> [Exercise requirements]: Starting with the opening line of the entries below, transcribe each line exactly up to and including the one that has "How high above the floor is the lens? 162"; pictures are not copied.

Records contained in a dataset
☆ ☆ ☆ ☆

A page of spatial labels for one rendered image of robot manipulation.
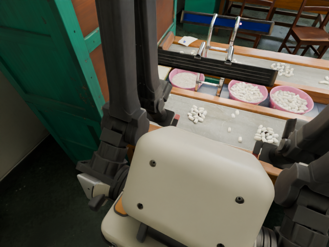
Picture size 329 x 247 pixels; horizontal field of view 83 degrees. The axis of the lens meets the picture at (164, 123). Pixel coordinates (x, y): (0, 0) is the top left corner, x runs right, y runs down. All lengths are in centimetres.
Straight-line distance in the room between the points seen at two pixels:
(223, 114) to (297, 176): 87
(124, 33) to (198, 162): 24
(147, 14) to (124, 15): 8
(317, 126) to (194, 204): 32
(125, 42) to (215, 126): 90
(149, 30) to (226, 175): 32
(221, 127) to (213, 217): 92
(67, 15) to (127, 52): 44
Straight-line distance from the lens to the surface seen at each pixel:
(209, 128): 114
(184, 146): 27
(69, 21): 79
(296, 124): 63
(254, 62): 181
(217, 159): 27
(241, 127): 121
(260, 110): 133
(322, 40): 330
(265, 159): 71
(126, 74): 38
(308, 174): 44
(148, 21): 43
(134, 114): 44
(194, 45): 187
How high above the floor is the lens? 162
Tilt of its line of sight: 50 degrees down
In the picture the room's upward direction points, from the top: straight up

☆ ☆ ☆ ☆

> [Response to this exercise]:
A page of spatial labels for one rendered image of robot manipulation.
Picture size 329 x 247 pixels; horizontal field of view 83 degrees. The axis of the lens meets the picture at (164, 123). Pixel coordinates (x, y): (0, 0) is the top left corner, x runs right, y runs down. All lengths are in centimetres.
Straight-line distance in the room between the points seen at two pixels:
(223, 114) to (297, 176): 87
(124, 33) to (198, 162): 24
(147, 14) to (124, 15): 8
(317, 126) to (194, 204): 32
(125, 42) to (215, 126): 90
(149, 30) to (226, 175): 32
(221, 127) to (213, 217): 92
(67, 15) to (127, 52): 44
Straight-line distance from the lens to the surface seen at each pixel:
(209, 128): 114
(184, 146): 27
(69, 21): 79
(296, 124): 63
(254, 62): 181
(217, 159): 27
(241, 127): 121
(260, 110): 133
(322, 40): 330
(265, 159): 71
(126, 74): 38
(308, 174): 44
(148, 21): 43
(134, 114): 44
(194, 45): 187
How high above the floor is the lens? 162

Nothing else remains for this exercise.